• **Exercise prompt**
Sort through the listing below and keep each line with the word "this". Copy those.

• **Provided material**
== Segment start ==
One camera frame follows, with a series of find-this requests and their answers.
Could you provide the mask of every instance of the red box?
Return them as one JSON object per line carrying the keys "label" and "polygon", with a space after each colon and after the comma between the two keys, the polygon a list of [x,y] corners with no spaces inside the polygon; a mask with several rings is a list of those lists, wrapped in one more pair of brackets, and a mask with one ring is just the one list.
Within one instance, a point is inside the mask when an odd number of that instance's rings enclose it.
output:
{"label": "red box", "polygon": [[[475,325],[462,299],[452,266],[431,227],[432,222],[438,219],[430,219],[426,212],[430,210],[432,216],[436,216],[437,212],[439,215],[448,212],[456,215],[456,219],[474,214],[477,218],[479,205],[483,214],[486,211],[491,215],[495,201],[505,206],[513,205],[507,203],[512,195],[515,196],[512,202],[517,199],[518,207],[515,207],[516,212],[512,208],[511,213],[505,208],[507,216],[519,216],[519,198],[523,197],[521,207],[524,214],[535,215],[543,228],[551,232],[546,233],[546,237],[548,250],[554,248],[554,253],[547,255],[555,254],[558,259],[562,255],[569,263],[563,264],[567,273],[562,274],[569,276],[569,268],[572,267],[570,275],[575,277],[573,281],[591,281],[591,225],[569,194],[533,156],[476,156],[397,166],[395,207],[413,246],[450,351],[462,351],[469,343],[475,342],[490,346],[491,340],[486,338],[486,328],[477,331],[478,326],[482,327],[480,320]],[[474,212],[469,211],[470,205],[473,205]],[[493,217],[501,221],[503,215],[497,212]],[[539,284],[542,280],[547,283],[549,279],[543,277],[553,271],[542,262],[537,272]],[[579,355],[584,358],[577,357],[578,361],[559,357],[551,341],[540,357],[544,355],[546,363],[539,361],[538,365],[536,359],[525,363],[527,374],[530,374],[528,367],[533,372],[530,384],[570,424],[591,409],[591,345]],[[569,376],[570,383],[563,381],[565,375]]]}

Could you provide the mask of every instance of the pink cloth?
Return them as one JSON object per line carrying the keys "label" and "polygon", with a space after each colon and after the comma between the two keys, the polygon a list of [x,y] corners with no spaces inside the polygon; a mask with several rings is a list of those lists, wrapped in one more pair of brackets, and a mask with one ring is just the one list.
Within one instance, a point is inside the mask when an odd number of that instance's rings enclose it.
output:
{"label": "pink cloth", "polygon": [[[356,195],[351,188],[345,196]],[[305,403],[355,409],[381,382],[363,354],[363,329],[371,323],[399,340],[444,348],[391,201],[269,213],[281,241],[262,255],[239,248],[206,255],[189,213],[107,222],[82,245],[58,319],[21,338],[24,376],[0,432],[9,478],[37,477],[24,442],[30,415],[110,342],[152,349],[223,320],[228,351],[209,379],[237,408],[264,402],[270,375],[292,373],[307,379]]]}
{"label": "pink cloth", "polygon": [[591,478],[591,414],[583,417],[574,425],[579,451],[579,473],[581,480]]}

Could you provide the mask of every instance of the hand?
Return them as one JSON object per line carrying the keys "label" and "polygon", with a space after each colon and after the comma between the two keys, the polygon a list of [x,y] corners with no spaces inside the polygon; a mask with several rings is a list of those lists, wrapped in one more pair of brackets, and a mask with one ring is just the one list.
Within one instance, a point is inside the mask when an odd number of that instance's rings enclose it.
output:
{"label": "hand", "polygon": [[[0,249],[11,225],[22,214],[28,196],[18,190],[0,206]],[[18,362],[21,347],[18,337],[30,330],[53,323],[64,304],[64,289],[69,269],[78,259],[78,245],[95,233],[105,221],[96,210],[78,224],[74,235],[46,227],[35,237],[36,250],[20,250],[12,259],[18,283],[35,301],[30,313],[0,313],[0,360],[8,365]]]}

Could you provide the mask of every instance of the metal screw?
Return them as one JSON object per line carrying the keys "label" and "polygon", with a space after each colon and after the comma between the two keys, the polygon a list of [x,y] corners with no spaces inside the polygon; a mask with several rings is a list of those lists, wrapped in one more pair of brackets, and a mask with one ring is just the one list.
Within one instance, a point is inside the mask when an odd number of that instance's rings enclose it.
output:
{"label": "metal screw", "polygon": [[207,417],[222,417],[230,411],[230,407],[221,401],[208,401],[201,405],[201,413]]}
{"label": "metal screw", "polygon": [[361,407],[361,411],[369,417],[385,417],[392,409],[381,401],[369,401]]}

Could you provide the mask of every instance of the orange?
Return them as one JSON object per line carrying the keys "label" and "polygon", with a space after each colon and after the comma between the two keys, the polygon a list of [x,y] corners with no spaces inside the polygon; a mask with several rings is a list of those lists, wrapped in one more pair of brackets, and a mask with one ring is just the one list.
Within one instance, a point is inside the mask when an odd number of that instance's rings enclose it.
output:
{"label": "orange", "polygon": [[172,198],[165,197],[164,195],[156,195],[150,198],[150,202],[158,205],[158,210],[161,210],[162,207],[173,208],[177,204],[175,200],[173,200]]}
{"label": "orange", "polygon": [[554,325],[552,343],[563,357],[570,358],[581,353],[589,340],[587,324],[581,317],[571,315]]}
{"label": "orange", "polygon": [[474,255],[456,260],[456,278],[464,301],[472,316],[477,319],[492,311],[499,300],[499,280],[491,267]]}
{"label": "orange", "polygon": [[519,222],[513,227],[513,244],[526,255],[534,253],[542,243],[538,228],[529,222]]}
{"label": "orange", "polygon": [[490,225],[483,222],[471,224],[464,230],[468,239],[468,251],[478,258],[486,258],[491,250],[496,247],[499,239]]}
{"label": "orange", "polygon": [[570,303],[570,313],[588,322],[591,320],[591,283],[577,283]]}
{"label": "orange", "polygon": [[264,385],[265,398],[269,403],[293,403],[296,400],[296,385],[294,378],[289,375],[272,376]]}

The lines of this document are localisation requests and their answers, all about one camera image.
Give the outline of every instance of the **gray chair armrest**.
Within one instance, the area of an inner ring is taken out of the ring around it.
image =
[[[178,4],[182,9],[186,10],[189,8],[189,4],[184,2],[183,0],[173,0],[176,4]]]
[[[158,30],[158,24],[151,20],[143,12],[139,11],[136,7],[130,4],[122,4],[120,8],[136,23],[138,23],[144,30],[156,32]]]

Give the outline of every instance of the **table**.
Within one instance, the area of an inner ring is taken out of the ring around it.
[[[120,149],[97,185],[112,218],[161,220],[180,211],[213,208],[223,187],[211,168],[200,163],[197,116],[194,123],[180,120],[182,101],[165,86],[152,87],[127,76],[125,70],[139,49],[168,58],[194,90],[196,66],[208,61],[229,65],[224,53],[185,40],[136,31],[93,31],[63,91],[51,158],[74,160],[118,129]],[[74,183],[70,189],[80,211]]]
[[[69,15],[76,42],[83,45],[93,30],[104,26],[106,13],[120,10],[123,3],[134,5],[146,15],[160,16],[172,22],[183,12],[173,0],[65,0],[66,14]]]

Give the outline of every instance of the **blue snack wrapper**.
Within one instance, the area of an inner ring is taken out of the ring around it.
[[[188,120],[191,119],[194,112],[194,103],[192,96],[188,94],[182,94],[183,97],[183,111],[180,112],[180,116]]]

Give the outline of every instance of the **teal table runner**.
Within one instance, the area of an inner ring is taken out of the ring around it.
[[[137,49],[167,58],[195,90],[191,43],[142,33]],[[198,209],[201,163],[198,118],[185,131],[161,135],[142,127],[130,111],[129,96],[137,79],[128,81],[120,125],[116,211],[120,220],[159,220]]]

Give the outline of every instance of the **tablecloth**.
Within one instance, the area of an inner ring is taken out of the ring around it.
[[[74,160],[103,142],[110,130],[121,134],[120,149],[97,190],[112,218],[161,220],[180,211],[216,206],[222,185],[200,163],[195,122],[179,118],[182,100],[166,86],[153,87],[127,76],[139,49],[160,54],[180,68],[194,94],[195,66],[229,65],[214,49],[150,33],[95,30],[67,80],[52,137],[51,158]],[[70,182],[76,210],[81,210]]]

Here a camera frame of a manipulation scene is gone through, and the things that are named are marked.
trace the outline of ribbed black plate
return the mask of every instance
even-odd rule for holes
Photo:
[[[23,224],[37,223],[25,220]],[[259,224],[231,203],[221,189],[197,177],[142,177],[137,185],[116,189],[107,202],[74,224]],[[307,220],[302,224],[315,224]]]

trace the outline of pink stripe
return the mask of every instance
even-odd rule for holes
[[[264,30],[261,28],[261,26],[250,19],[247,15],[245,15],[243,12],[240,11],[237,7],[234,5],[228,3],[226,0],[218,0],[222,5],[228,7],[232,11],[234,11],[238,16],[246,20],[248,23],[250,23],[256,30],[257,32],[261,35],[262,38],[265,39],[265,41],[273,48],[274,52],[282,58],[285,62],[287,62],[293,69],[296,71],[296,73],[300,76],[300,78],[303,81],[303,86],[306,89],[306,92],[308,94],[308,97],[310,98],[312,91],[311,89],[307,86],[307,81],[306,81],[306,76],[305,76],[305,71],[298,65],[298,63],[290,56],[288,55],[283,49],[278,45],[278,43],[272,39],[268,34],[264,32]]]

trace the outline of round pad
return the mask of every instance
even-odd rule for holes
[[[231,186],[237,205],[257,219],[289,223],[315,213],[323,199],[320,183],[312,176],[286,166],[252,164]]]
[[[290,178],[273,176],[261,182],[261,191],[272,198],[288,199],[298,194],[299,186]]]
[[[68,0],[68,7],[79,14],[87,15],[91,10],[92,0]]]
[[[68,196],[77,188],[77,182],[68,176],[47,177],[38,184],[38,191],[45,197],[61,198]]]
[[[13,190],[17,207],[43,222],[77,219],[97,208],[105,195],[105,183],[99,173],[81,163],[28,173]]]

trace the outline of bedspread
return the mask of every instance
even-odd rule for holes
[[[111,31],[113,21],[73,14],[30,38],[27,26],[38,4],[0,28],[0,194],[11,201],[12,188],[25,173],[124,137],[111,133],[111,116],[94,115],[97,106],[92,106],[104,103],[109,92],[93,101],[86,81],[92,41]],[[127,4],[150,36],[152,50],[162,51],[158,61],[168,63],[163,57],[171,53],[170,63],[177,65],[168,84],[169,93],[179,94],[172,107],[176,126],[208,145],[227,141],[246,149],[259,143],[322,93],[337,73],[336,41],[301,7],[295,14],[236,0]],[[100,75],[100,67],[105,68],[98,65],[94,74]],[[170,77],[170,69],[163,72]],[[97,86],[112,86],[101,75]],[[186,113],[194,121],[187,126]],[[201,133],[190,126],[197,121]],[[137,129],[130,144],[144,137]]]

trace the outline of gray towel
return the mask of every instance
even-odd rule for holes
== Segment end ==
• **Output**
One camera frame follows, with a series of find-this requests and their answers.
The lines of this document are localisation requests and their answers, all about one camera image.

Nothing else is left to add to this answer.